Task statement: Set down the listing below verbatim, but only from its first line through the line containing "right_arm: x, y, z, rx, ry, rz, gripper".
--- Dataset extract ---
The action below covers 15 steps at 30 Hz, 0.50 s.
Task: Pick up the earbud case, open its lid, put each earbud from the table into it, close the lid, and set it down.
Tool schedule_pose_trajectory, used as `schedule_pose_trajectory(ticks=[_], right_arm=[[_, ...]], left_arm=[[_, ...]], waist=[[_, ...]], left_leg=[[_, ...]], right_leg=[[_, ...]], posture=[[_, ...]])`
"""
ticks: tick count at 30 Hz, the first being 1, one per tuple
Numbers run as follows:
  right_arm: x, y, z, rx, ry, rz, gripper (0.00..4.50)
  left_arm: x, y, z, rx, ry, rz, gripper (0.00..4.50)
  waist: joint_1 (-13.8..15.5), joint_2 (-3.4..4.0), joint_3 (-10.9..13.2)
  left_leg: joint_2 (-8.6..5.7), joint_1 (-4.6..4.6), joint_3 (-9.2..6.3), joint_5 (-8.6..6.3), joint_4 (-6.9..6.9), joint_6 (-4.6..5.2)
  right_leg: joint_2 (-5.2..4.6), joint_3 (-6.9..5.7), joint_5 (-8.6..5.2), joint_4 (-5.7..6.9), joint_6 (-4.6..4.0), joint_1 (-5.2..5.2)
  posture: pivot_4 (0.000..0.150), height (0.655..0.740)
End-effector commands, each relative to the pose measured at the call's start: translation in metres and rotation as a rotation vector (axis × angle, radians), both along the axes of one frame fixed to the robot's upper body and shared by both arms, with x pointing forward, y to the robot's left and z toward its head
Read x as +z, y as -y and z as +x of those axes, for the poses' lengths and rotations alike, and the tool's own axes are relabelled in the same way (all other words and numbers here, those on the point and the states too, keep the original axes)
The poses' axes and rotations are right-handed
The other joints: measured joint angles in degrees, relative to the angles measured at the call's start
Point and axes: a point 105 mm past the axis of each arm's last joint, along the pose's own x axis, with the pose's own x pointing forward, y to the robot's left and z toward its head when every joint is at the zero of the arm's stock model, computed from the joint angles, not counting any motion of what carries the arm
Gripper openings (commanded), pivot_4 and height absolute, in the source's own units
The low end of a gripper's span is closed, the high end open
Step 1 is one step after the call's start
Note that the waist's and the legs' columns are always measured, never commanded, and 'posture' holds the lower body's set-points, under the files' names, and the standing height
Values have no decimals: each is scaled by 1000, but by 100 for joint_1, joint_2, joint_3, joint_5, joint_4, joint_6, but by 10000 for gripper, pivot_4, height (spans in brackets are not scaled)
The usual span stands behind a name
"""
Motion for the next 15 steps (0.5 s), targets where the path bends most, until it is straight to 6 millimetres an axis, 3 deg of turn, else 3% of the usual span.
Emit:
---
The completed task:
The action below covers 15 steps at 30 Hz, 0.50 s.
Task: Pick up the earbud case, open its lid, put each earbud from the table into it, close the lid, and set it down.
Tool schedule_pose_trajectory, used as `schedule_pose_trajectory(ticks=[_], right_arm=[[_, ...]], left_arm=[[_, ...]], waist=[[_, ...]], left_leg=[[_, ...]], right_leg=[[_, ...]], posture=[[_, ...]])`
"""
ticks: tick count at 30 Hz, the first being 1, one per tuple
Numbers run as follows:
  right_arm: x, y, z, rx, ry, rz, gripper (0.00..4.50)

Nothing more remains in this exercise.